__Exercise instructions__. The records follow. Filter them to the lines that hold "this".

__Supplied data__.
=== Section Start ===

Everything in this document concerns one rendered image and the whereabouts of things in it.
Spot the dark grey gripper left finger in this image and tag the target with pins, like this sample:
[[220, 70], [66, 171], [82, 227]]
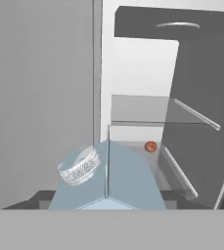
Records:
[[35, 199]]

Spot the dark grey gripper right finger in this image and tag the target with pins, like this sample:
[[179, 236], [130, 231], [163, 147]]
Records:
[[178, 199]]

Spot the pale blue milk carton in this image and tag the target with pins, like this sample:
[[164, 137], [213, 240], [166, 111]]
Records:
[[126, 175]]

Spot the glass fridge shelf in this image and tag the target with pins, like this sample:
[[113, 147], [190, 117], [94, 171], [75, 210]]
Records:
[[143, 109]]

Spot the grey fridge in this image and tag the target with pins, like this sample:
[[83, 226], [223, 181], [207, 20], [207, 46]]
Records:
[[201, 71]]

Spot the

=== Section End ===

__Written response__.
Everything in this document concerns one rendered image and the whereabouts of things in it.
Spot the dark grey gripper left finger in this image and tag the target with pins, like this sample:
Spot the dark grey gripper right finger in this image and tag the target with pins, like this sample:
Spot the pale blue milk carton in this image and tag the target with pins, like this sample:
Spot the glass fridge shelf in this image and tag the target with pins, like this sample:
Spot the grey fridge in this image and tag the target with pins, like this sample:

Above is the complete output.